The following transcription has been edited for clarity. To listen to the full interview with journalist and author Sam Quinones, you can stream it via SoundCloud.
Your book Dreamland, published in April of 2015, delves into the opioid epidemic that’s swept the country over the past few years. It’s my understanding that the title of the book makes reference to a community pool in southeastern Ohio. You also did some reporting in Huntington, West Virginia. So, I guess it’s safe to say that you’ve got a firsthand look at the impact of this issue with opioids across Appalachia. If you would, tell me a little bit about what you learned about that problem–specifically to this region?
It was very intense, of course. It also had been largely ignored by the rest of the country. I believe that region–very roughly drawn, say from Columbus over to Cincinnati, most of West Virginia, most of eastern Kentucky down into eastern Pennsylvania and eastern Tennessee–really was the canary in our societal coal mine that was very much ignored by the rest of the country for years as that problem was festering.

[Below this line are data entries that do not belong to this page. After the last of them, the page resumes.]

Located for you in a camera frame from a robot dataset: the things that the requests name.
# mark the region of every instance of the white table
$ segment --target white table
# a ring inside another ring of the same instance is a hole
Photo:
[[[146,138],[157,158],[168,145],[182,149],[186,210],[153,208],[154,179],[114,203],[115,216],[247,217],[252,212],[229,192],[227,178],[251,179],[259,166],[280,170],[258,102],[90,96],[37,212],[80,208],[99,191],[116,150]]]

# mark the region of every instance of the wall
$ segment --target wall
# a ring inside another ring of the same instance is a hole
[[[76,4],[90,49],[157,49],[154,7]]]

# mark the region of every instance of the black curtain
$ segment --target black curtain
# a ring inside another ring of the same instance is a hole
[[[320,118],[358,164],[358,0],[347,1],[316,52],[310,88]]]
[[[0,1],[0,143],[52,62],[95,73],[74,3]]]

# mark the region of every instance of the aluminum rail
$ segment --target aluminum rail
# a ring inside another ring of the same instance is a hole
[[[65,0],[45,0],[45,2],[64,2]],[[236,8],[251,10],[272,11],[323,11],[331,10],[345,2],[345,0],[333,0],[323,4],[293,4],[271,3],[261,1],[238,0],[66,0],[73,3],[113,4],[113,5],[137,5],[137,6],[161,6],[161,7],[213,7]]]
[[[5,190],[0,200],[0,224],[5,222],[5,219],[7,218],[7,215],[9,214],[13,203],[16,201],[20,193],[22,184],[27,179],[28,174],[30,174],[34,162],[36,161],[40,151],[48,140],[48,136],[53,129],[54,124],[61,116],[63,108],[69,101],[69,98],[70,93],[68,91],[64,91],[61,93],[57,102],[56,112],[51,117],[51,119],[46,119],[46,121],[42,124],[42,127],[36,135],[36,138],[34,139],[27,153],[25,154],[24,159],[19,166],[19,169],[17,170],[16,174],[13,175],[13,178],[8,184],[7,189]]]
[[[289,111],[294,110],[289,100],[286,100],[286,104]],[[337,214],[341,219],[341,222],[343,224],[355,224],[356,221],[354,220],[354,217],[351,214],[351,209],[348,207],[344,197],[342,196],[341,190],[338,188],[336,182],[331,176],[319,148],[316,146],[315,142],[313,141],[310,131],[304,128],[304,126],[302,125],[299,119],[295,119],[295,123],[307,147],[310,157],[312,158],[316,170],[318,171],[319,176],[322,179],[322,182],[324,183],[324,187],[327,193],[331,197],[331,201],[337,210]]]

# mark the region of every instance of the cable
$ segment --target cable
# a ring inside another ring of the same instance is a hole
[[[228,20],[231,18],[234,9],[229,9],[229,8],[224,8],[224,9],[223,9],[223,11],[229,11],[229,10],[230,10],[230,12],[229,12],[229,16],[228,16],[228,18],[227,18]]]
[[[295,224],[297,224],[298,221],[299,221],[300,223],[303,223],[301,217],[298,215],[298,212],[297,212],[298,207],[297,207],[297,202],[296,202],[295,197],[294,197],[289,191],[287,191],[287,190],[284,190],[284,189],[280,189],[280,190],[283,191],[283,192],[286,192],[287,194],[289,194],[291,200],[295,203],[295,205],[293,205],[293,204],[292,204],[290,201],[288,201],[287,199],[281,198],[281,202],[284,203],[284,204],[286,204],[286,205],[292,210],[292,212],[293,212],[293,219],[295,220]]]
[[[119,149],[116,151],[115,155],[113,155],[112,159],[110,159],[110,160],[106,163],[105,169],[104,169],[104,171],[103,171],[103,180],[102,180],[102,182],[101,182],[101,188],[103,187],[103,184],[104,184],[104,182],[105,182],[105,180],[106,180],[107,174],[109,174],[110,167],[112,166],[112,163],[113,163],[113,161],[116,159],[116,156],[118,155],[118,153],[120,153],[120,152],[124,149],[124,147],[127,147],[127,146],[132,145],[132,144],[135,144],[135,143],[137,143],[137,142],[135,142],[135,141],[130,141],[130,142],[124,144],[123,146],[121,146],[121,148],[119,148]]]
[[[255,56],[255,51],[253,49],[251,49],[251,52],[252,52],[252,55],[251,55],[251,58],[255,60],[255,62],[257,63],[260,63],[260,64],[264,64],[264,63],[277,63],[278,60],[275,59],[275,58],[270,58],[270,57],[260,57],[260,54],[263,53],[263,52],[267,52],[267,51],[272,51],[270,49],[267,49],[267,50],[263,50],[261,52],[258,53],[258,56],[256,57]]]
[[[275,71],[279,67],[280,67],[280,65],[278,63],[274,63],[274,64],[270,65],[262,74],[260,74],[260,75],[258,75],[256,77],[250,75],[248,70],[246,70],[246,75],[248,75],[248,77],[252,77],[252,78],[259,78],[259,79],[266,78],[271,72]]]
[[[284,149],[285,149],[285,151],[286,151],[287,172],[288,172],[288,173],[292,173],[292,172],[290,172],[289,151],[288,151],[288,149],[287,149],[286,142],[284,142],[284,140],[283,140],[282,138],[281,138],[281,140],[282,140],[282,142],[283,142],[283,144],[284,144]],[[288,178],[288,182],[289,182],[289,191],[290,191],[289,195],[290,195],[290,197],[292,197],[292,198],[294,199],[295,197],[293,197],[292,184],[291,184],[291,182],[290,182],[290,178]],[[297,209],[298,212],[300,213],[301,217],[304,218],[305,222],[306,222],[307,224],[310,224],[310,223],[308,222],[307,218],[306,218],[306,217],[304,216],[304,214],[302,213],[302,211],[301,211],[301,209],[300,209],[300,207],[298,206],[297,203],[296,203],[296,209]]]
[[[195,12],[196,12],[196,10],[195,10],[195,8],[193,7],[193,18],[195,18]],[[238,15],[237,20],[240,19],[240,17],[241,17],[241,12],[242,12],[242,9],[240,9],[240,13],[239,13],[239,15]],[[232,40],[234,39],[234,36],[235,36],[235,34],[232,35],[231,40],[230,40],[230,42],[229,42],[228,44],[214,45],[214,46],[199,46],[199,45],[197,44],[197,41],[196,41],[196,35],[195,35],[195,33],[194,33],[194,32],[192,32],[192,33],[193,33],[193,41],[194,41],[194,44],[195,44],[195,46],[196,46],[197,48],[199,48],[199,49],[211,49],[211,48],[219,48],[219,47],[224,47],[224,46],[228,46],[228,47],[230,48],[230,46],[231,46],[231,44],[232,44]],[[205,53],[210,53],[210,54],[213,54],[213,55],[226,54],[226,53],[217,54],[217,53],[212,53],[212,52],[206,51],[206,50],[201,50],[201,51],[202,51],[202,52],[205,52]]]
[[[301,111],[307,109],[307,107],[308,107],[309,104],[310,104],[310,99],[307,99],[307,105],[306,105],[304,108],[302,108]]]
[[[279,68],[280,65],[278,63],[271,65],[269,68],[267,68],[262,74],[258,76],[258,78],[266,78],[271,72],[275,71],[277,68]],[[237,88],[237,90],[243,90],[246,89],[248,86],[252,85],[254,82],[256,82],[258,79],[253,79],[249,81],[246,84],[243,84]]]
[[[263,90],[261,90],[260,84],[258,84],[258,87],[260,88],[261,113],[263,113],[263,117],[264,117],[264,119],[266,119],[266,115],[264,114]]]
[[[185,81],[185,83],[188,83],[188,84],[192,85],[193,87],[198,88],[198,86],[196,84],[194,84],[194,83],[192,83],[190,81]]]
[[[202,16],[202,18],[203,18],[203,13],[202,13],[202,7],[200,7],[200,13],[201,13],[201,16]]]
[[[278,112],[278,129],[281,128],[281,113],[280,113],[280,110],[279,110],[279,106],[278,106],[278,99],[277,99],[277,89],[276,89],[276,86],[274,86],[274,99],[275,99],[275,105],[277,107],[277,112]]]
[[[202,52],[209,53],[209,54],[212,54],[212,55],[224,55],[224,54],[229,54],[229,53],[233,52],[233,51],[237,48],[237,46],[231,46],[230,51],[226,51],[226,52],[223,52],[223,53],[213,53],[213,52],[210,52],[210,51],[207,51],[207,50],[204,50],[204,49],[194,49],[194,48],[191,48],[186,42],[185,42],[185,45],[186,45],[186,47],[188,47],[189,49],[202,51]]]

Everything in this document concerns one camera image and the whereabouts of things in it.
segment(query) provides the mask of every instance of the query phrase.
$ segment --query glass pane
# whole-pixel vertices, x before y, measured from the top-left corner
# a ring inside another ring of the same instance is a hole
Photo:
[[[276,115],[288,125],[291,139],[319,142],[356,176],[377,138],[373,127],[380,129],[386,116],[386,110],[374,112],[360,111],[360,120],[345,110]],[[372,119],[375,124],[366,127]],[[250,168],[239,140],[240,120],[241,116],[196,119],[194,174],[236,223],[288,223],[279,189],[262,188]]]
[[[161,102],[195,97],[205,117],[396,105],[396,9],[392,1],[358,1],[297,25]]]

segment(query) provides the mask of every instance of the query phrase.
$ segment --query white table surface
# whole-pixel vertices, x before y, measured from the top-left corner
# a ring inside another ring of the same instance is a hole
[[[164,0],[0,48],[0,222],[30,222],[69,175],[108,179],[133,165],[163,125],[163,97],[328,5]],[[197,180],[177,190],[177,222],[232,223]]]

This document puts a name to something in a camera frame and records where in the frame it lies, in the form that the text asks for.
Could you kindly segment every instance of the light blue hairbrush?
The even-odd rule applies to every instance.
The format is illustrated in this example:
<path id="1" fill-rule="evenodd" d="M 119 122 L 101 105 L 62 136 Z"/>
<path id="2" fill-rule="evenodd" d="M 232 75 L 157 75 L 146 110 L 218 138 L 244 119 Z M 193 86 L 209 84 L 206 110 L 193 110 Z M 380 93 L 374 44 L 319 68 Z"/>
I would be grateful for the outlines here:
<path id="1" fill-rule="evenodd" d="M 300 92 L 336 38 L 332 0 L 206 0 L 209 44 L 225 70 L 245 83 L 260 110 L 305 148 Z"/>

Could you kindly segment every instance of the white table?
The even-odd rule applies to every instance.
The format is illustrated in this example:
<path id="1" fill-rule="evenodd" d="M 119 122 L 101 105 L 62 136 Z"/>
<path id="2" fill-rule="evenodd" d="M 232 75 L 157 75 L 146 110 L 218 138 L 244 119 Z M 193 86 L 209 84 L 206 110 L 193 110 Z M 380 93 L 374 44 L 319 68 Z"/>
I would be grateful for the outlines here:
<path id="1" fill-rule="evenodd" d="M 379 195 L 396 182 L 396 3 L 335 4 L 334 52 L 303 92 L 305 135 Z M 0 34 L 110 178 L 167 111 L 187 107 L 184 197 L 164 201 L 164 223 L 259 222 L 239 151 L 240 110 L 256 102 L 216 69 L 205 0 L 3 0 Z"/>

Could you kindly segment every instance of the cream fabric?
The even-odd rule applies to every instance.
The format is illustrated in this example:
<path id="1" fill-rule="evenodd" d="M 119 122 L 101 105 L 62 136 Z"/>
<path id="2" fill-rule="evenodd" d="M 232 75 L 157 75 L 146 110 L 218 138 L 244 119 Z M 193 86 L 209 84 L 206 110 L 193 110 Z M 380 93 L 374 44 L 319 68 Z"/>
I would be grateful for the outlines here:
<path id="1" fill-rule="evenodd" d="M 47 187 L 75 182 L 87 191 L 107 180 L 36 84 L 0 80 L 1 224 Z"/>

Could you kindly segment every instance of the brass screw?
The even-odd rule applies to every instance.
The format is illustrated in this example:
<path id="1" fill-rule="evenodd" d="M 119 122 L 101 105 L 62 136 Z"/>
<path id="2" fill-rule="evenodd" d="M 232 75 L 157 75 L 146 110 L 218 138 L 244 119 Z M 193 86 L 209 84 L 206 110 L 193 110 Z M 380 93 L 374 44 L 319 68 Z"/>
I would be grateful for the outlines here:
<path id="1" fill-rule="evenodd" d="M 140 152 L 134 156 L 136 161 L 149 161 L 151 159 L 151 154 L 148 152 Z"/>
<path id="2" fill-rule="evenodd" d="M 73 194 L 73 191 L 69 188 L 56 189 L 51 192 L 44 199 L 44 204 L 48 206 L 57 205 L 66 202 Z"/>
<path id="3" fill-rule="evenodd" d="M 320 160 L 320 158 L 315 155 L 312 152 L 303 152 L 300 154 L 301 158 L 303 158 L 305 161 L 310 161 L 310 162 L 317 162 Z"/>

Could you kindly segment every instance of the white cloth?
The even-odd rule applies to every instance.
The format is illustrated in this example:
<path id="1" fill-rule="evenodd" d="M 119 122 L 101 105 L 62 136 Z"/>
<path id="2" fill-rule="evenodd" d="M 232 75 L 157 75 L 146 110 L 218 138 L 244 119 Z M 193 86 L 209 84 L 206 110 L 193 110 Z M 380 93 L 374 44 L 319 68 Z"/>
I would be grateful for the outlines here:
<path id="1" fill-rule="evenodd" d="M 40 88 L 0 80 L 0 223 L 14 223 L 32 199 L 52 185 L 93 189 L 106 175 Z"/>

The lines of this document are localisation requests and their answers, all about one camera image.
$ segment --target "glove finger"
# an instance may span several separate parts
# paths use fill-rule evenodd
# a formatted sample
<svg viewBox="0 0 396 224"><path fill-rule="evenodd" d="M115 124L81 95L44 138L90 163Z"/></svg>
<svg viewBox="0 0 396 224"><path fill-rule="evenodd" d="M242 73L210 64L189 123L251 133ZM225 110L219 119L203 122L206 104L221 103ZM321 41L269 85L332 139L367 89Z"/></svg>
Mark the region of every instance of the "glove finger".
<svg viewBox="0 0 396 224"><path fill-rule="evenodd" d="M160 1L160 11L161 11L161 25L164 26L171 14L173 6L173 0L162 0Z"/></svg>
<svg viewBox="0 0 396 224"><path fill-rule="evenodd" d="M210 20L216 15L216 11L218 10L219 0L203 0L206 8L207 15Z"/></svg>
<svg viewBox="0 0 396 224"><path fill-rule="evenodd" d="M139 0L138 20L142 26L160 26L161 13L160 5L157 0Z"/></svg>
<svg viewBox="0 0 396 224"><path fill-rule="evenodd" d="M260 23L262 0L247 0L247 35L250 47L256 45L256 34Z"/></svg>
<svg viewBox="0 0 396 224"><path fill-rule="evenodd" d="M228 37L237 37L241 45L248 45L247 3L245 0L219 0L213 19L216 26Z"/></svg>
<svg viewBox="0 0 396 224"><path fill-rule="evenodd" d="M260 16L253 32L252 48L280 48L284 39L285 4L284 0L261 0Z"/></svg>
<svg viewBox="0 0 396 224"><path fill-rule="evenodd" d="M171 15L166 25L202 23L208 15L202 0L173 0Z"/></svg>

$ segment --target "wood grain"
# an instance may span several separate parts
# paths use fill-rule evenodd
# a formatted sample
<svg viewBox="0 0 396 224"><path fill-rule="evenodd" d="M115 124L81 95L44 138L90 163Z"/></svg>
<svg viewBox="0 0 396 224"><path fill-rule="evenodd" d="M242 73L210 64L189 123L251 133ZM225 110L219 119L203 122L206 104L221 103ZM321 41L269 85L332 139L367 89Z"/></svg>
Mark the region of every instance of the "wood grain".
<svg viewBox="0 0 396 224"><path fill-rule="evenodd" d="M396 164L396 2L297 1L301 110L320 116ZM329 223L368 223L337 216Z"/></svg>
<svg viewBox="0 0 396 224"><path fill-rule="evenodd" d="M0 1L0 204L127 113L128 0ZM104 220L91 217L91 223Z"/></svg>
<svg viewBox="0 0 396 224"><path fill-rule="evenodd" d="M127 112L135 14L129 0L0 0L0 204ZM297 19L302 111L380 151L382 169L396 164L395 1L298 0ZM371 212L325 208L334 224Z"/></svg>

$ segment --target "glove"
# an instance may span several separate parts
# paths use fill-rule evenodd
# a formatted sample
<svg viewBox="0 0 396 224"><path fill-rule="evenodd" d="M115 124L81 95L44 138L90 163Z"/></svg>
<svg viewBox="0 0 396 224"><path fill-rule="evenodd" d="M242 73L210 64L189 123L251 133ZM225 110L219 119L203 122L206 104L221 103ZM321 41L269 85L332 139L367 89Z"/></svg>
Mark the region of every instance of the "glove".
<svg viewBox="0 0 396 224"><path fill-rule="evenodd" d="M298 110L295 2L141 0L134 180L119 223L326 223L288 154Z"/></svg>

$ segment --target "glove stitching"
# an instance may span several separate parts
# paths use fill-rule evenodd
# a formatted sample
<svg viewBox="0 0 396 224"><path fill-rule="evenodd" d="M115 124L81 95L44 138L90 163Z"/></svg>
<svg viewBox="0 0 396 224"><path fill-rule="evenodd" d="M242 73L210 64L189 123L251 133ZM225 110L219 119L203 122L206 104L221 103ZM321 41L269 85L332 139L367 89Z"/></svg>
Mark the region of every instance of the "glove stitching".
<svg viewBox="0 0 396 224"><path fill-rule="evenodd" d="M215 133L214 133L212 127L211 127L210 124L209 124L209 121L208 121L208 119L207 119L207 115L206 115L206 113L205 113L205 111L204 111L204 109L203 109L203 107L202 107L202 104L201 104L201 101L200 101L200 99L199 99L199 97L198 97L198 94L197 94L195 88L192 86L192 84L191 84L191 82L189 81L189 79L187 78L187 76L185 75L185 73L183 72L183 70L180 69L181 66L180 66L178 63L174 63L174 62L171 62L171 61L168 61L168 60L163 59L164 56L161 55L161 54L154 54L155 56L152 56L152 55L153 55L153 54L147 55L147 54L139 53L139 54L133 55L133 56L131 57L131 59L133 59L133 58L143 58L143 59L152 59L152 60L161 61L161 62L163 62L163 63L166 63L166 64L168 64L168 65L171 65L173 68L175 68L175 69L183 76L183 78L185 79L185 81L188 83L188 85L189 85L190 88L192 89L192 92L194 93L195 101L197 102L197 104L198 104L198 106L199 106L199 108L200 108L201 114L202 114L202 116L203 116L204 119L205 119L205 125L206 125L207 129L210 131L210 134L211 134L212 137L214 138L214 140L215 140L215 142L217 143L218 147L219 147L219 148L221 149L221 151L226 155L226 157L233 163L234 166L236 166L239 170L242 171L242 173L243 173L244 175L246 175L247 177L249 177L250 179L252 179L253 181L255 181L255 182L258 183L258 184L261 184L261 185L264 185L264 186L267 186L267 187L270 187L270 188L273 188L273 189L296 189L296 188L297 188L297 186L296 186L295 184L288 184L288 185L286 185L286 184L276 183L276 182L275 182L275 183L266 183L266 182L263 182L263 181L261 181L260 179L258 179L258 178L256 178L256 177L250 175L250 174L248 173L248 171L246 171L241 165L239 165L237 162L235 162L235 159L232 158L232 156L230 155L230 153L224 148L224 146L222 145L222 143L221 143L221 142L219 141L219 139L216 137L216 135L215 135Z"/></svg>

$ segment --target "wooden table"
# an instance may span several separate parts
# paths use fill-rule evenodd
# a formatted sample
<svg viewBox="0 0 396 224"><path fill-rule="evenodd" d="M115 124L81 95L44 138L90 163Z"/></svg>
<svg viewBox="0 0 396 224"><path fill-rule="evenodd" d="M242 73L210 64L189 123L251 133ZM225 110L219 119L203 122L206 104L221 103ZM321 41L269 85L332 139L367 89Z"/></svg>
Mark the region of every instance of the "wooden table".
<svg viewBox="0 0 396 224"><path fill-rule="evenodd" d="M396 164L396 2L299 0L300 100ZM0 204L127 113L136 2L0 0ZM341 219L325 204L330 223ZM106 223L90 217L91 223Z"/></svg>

I believe also that area was the first place–Huntington, in particular–was the first place we saw what you’re now seeing all across the country, which was massive addiction to pain pills which were heavily, heavily promoted as a new as the new treatment for all manner of pain and, therefore, eventually doctors began to very heavily prescribe these and a huge new supply of pills was unleashed on that area. Along with that, you had the development of pill mills, scandalous kind of clinics where were doctors really paid no attention to diagnosing people they just dispense prescriptions for cash and you had this business model run rampant through that area as well. That area is also the first place where you got the arrival of very cheap heroin in the eastern part of the United States–cheap and potent–[which is] very important to the story. It’s the first place you see people begin to transition from Oxycontin addiction– with very heavy doses of Oxycontin–over to cheap black tar heroin and then die is in Huntington, West Virginia in the fall of 2007.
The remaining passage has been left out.